The problem:
Your output should be the lines of the entries below, exactly, from the first one through the line that holds "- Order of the".

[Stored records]

++++++++

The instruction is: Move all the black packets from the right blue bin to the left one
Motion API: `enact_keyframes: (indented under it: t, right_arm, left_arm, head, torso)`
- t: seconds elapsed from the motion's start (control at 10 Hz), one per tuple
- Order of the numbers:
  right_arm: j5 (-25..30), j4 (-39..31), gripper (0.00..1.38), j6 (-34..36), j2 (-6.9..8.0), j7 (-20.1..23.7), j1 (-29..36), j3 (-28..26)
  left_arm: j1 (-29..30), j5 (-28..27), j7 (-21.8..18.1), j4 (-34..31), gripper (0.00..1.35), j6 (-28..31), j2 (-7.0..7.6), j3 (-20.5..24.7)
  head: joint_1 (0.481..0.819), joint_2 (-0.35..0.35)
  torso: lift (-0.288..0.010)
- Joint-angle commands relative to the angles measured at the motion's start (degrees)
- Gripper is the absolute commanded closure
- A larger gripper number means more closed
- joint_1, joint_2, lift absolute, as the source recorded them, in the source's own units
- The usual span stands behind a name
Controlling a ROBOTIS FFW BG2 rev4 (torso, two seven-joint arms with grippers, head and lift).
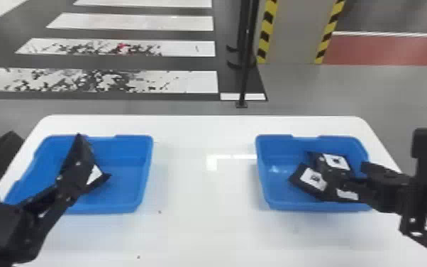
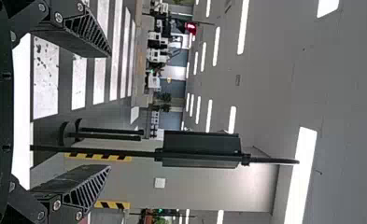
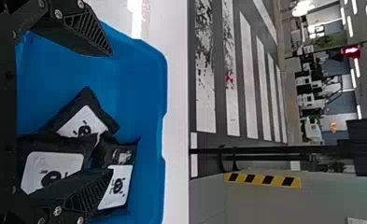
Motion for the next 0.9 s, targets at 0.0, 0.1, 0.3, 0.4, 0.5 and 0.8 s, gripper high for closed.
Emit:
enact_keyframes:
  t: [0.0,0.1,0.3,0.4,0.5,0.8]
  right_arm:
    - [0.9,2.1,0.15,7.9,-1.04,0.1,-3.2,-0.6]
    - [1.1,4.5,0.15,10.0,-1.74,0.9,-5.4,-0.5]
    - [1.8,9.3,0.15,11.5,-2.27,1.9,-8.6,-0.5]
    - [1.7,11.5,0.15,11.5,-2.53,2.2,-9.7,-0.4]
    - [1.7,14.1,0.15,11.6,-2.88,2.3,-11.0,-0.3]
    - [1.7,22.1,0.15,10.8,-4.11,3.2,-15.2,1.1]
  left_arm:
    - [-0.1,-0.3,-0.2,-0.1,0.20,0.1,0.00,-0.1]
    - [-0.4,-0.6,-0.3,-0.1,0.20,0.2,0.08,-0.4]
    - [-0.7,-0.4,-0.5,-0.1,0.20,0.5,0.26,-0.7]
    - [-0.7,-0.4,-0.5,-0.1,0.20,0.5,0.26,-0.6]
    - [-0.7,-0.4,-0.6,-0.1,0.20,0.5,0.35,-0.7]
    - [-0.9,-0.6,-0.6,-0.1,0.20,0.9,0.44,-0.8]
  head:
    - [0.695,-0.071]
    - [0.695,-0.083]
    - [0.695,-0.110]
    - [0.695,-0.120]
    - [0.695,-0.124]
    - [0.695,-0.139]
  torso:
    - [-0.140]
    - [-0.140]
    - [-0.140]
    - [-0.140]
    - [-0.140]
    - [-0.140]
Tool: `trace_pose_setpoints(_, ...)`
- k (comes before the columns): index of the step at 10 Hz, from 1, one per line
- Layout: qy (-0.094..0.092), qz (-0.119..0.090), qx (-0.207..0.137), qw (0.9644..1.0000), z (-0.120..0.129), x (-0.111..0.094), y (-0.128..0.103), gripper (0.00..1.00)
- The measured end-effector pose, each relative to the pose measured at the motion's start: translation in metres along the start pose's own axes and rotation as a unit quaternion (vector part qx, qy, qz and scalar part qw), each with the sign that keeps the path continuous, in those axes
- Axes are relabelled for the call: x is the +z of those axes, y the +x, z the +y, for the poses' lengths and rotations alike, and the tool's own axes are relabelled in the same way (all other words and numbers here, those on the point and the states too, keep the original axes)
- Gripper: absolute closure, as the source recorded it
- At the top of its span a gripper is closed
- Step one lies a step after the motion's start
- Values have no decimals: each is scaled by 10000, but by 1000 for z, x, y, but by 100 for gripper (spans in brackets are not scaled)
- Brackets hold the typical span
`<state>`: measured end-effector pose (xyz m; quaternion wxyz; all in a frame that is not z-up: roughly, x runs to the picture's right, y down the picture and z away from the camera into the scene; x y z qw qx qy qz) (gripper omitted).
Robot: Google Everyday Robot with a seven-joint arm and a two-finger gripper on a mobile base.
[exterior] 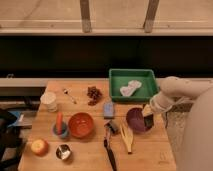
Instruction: Wipe purple bowl with eraser
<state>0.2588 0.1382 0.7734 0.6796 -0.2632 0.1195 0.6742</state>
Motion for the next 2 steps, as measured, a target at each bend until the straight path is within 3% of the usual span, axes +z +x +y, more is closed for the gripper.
trace_pose_setpoints(2,-6,0,-19,10000,2,0,-1,100)
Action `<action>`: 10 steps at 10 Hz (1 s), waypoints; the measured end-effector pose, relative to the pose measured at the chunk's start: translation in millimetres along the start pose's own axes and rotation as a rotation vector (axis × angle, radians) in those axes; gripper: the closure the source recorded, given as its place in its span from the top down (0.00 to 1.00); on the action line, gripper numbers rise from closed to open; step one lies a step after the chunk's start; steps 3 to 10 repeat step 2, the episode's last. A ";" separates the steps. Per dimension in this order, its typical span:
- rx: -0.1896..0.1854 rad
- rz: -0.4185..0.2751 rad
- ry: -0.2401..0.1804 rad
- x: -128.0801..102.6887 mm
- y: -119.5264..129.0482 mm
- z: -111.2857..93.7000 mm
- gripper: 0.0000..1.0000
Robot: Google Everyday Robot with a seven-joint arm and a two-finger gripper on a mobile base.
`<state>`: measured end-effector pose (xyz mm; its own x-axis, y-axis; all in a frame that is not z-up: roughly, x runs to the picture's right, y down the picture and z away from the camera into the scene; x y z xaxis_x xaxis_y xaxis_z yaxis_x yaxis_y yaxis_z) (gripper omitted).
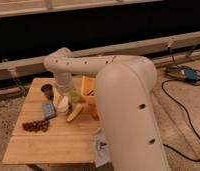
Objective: Place pepper in paper cup
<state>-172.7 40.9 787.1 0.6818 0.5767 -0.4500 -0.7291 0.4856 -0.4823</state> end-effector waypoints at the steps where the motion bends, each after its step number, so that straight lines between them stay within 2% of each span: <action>1: 0.004 0.019 -0.025 5.8 -4.9 -12.9 0.80; 2: 0.009 0.034 -0.038 10.5 -11.6 -19.0 0.80; 10: 0.009 0.034 -0.038 10.5 -11.6 -19.0 0.80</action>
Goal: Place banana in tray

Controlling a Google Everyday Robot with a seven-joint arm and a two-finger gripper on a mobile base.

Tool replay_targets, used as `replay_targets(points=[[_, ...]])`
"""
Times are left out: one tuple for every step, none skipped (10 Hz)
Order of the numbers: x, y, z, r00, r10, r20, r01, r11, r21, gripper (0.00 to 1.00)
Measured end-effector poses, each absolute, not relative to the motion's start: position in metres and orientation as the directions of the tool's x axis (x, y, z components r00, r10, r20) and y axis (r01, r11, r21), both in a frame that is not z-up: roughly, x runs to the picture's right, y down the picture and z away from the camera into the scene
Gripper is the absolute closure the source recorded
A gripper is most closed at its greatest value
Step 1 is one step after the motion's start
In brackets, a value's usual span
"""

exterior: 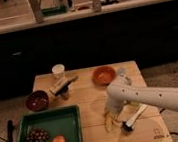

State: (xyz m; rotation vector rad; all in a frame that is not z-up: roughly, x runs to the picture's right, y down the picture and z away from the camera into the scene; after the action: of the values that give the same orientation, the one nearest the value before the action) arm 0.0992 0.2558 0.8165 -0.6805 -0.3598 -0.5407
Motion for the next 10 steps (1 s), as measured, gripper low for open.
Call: replay_targets(points=[[0.099, 0.254, 0.818, 0.810, -0.348, 0.471, 0.571, 0.648, -0.503, 0.88], [0.101, 0.252, 0.819, 0.817, -0.346, 0.460, 0.563, 0.647, -0.514, 0.96], [0.102, 0.245, 0.819, 0.825, -0.346, 0.447, 0.554, 0.648, -0.522, 1.00], [0.103, 0.241, 0.819, 0.829, -0.346, 0.440, 0.550, 0.647, -0.527, 1.00], [0.103, 0.236, 0.818, 0.830, -0.349, 0.434, 0.549, 0.646, -0.530, 1.00], [0.102, 0.228, 0.817, 0.832, -0.352, 0.428, 0.547, 0.646, -0.532, 1.00], [0.102, 0.222, 0.815, 0.834, -0.354, 0.423, 0.545, 0.648, -0.532, 1.00], [0.103, 0.216, 0.812, 0.836, -0.355, 0.418, 0.542, 0.650, -0.533, 1.00], [0.103, 0.208, 0.809, 0.838, -0.355, 0.414, 0.540, 0.653, -0.531, 1.00], [0.103, 0.202, 0.806, 0.838, -0.356, 0.413, 0.539, 0.656, -0.528, 1.00]])
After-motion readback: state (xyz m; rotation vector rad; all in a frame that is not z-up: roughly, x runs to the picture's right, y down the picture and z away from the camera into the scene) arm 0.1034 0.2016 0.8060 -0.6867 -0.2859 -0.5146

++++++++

Written reply:
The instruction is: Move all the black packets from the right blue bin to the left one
Motion API: `enact_keyframes: (indented under it: t, right_arm, left_arm, head, torso)`
- t: seconds elapsed from the motion's start (control at 10 Hz), one per tuple
- Order of the numbers:

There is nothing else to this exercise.